The task.
Which lines of the records below contain the word "things"? Show each one.

━━━━━━━━━━━━━━━━

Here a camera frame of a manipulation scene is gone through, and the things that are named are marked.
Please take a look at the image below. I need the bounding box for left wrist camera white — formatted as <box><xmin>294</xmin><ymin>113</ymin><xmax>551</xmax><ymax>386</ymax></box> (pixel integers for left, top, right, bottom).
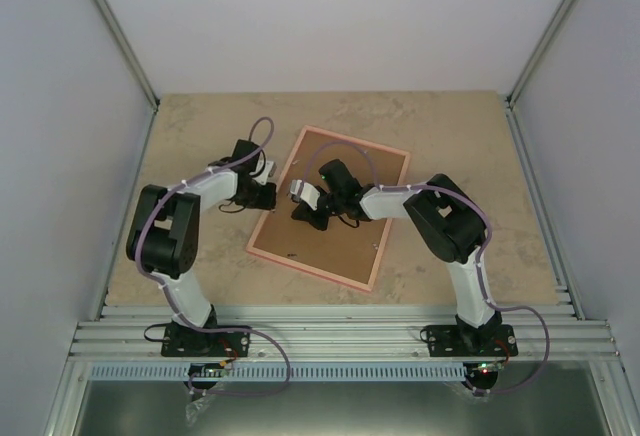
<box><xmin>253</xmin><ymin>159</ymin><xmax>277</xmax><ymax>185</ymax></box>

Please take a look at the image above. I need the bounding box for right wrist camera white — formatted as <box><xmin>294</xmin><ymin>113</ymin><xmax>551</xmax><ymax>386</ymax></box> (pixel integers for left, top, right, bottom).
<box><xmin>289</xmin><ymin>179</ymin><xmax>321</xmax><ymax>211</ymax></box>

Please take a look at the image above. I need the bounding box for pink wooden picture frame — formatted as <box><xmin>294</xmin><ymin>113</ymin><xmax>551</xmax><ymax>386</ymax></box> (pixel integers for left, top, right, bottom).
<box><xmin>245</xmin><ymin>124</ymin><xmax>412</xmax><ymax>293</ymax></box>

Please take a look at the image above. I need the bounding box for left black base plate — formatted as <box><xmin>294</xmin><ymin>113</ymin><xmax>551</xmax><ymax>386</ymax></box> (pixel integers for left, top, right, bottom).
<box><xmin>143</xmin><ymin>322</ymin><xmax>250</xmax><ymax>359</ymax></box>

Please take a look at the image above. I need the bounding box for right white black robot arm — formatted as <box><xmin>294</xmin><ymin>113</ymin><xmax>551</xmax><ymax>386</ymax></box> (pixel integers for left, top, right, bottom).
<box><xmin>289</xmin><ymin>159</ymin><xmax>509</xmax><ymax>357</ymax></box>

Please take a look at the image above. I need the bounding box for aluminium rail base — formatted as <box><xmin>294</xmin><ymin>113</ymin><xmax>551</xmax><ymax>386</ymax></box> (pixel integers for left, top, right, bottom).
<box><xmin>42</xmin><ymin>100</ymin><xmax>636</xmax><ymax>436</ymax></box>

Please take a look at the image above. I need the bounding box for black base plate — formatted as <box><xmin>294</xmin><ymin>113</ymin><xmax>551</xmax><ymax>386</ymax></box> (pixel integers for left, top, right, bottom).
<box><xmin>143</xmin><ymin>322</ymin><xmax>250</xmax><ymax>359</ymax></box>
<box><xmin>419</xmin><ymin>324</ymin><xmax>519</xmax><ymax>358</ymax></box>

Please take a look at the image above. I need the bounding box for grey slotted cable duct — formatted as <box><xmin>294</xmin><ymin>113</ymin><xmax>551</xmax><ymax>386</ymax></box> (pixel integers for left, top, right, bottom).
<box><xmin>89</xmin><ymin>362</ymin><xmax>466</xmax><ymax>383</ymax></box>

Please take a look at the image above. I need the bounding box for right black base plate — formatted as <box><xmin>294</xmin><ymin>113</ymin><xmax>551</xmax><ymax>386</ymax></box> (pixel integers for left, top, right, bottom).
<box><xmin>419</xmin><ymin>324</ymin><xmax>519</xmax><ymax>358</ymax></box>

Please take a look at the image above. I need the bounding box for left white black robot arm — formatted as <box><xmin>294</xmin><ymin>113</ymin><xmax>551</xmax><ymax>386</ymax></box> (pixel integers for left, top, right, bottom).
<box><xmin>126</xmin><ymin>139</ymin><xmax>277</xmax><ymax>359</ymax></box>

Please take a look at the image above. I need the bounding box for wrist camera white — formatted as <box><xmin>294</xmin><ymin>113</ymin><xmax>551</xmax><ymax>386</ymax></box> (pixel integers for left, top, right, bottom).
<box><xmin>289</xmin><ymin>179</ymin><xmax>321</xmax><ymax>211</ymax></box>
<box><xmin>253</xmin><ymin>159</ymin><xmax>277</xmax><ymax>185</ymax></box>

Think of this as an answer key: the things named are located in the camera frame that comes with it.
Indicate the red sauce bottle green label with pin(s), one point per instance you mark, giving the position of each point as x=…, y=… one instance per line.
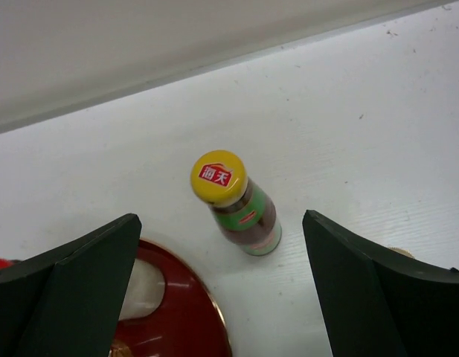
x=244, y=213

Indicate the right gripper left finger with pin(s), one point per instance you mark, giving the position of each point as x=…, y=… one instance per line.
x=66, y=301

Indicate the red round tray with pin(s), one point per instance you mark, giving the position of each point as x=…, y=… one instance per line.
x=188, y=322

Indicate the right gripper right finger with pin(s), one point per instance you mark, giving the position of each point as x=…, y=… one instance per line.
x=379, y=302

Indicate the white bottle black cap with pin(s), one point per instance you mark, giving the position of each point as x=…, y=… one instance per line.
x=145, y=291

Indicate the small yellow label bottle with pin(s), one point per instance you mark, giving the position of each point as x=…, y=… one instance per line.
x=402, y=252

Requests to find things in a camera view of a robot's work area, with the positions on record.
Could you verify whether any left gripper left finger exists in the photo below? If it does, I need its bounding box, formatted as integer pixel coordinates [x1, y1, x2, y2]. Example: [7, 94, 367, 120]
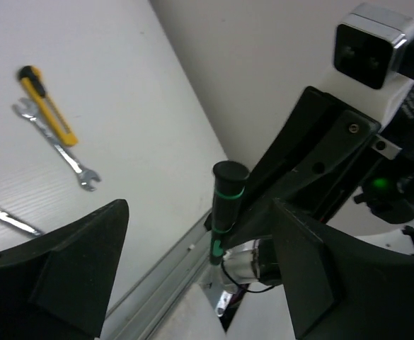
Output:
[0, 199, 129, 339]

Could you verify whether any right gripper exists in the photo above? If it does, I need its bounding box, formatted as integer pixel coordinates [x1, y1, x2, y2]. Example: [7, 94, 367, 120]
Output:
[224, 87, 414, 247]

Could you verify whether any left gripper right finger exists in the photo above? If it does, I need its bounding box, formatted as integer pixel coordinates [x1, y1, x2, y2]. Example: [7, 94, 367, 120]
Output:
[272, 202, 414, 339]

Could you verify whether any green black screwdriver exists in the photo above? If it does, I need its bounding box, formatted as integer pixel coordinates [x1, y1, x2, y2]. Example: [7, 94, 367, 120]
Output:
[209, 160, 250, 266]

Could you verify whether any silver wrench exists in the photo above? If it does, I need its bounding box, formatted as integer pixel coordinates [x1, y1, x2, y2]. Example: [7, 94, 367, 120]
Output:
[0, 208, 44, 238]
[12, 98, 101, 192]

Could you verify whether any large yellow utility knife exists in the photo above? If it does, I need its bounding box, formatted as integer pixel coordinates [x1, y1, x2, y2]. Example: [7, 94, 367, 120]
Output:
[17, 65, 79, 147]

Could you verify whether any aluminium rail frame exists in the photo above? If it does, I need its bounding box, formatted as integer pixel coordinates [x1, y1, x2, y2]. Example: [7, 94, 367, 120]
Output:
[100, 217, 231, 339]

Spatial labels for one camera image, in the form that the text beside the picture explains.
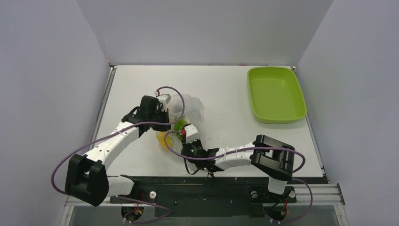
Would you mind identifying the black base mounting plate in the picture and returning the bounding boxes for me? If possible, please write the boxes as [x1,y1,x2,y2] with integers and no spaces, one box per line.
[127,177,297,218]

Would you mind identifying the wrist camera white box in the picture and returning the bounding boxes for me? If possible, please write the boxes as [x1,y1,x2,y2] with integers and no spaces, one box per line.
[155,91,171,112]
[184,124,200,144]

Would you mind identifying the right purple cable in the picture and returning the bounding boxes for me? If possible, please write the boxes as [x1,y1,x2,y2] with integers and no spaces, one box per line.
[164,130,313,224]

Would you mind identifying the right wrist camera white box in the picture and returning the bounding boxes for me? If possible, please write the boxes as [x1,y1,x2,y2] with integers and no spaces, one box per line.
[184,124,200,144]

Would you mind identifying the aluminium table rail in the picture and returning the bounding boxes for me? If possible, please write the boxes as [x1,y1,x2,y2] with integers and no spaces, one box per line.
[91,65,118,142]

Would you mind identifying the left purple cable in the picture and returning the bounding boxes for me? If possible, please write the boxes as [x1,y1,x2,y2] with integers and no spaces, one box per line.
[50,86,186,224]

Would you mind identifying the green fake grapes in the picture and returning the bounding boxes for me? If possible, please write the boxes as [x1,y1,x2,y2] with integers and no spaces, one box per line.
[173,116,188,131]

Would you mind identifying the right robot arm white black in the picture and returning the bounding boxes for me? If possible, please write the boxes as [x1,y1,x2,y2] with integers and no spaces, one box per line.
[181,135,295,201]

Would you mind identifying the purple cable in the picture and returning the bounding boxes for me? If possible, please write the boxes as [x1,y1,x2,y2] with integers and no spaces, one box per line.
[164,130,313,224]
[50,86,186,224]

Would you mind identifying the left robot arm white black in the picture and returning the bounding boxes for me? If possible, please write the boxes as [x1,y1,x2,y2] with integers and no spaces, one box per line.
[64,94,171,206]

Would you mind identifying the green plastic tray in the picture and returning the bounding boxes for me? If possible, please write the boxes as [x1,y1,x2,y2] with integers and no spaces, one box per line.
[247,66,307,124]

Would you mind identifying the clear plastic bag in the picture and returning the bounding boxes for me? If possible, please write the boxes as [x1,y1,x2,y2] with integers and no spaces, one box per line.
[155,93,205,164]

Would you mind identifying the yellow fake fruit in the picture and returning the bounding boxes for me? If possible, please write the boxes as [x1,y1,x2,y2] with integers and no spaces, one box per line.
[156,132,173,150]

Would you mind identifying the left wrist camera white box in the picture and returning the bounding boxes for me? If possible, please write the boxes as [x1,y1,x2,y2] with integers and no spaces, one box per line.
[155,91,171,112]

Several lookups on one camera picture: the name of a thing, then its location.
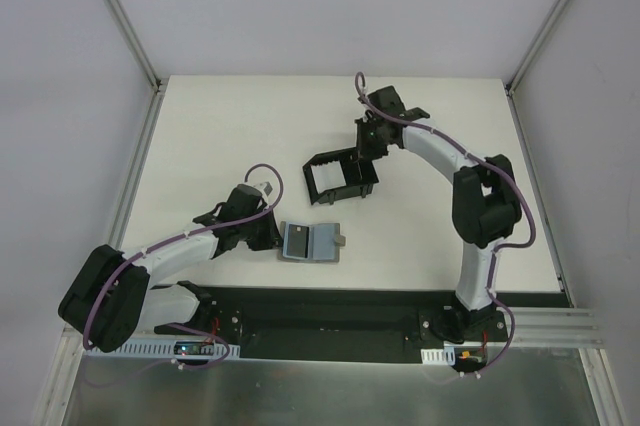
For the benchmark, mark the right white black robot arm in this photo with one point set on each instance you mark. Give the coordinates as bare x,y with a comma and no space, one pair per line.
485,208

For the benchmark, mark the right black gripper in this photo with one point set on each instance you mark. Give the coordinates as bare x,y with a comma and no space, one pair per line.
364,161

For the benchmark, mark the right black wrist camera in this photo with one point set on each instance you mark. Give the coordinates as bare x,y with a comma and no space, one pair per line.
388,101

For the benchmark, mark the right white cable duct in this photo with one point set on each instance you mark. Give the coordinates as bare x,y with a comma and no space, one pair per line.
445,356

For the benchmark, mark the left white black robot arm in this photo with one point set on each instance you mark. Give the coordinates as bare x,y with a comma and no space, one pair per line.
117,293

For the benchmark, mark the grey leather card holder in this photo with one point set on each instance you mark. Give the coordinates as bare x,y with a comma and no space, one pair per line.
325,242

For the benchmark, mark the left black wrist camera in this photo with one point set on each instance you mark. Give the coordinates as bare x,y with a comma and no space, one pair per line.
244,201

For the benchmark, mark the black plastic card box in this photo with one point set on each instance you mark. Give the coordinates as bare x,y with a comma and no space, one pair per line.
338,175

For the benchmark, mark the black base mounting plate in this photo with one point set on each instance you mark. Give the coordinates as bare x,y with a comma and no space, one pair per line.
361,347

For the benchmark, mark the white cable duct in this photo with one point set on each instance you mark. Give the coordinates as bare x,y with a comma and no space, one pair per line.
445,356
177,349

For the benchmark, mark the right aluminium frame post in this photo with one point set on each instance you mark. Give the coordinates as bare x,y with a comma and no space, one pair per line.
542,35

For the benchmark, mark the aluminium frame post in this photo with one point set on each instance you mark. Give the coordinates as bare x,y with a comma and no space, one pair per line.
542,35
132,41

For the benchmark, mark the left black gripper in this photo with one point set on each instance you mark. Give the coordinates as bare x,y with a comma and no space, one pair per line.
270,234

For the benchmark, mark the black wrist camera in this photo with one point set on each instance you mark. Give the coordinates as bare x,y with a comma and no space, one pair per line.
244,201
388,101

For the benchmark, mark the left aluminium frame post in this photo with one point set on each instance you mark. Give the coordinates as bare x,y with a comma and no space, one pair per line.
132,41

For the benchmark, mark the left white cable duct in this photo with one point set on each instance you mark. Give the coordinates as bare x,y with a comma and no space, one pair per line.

━━━━━━━━━━━━━━━━

Task solution.
Here a camera frame of a manipulation scene is gone through, and the things that are named are marked.
Think of this as an answer key: the things named are located in the camera frame that comes with it.
Requests to find things in a camera view of a robot's work area, with the positions on record.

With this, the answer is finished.